Both frdC (fumarate reductase cytochrome B subunit) and ccoP are important constituents of oxidative phosphorylation pathway for ATP formation, often called a molecular unit of energy transfer. While frdC couples the reduction of fumarate to succinate with the oxidation of quinol to quinine, ccoP (Cbb3-type cytochrome c oxidase subunit) is required for transfer of electrons from donor cytochrome c via its heme groups to CcoO subunit. secD (protein translocase subunit SecD) a part of the Sec protein translocase complex, tatC (Sec-independent protein translocase protein TatC) an important part of the twin-arginine translocation (Tat) system and Cj1094c (Putative preprotein translocase protein) transports large proteins across membranes. The twin-arginine translocation (TAT) pathway is important to bacterial growth and virulence (Ding and Christie, 2003; Lavander et al., 2007). secD and Cj1094c help in secretion across the inner membrane via preprotein translocase pathway. Transport proteins are associated with pathogenesis and virulence and have been identified as potential vaccine candidates in several previous studies as well (Garmory and Titball, 2004; Harris et al., 2011).

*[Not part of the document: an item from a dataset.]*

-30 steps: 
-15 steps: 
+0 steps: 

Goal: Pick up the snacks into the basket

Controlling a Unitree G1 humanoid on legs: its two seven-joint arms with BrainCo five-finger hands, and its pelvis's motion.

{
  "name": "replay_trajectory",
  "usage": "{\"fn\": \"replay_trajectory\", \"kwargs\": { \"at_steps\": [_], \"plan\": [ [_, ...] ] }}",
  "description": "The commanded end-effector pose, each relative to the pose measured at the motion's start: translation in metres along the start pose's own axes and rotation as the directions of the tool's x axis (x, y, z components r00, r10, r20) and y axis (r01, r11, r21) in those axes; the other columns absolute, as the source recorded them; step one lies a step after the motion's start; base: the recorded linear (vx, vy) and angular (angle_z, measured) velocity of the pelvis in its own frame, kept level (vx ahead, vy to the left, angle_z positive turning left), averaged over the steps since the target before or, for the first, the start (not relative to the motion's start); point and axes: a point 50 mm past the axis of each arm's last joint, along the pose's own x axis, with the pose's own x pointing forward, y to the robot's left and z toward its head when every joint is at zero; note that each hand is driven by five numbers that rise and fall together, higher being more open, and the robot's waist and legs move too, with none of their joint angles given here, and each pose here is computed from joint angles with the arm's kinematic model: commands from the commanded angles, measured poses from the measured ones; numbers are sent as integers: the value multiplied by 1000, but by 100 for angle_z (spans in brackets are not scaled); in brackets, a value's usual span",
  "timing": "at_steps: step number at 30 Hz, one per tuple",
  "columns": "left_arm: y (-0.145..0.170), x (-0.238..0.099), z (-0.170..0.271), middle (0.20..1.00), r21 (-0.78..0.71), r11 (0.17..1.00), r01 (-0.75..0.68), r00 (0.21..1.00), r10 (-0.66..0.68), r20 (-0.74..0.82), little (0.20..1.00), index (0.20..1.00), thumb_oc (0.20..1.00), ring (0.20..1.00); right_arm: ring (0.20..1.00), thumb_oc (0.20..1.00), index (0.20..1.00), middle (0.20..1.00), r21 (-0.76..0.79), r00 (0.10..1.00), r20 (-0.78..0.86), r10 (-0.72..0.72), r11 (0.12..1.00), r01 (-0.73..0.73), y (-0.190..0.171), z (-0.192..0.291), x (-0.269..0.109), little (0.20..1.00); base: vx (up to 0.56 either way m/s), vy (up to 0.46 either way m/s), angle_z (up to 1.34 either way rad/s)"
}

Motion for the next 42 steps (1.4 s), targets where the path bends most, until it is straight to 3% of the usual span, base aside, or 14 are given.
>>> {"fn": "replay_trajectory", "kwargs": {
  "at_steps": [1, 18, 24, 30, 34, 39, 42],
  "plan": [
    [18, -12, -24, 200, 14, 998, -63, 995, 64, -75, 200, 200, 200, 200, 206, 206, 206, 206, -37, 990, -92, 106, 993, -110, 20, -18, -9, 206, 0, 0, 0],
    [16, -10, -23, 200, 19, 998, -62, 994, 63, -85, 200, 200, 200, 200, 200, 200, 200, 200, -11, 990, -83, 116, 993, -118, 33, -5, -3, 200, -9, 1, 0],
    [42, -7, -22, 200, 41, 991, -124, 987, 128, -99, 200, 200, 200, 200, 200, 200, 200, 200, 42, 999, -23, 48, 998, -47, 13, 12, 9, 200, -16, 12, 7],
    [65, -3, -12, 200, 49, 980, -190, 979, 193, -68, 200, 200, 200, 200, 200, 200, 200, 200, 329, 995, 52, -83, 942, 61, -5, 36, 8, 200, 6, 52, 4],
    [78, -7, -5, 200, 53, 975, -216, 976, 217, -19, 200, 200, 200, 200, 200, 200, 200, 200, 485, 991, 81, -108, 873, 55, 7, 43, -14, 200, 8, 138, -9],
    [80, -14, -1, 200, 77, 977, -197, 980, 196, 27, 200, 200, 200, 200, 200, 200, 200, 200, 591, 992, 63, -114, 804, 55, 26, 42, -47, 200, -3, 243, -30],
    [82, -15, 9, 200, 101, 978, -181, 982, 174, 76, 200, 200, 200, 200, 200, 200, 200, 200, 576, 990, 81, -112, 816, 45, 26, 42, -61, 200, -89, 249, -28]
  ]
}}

Peptidoglycan is an important component of bacterial cell wall, responsible for maintaining a definite cell shape and primarily conferring mechanical resistance to higher osmotic pressure (Vollmer et al., 2008). Any interference with peptidoglycan biosynthesis will result in cell lysis. Peptidoglycan biosynthesis, the pathway with largest distribution of final identified drug targets, can be exploited for therapeutic drug targets owing to its multiple target enzymes whose inhibition could lead to disruption of cell well and in turn attenuate bacterial cell growth.
In summary, the computational subtractive genomics approach integrated with comparative pathway analysis resulted in a significant reduction in the number of protein targets (Fig. 3) at each step. Thus we were able to identify several essential proteins critical for bacterial growth and survival and with minimum toxicity to host. Further studies are warranted to validate these findings by in vitro and in vivo experiments for effective drug design against Campylobacter infections.
We have performed subtractive genomics analyses of the C. jejuni pathogenic strain NCTC11168, and have identified several proteins in the genome that can prove to be potential targets for effective drug design. As many of the identified drug targets have already been reviewed to play critical role in the metabolic pathways that regulate bacterial growth and survival, a systematic approach to develop antibiotics against the identified targets would likely be very promising for the treatment of Campylobacter infections. Information about these targets can also lead to significant progress in testing the efficacy of already existing drugs, which is as equally important as development of new drugs. It is believed that the drugs developed against these identified targets will be pathogen specific and with minimal toxic effects on the host. Omics-guided drug discovery and bioinformatics analyses offer a broad and veritable potential for advances in global health relevant novel therapeutics (Cuadrat et al. 2014; Preidis and Hotez, 2015).
This research was supported by Fast Track Young Scientist Fellowship from DST (Department of Science and Technology), Ministry of Science and Technology, India under grant number SB/FT/LS-278/2012.
The authors declare that there are no conflicting financial interests.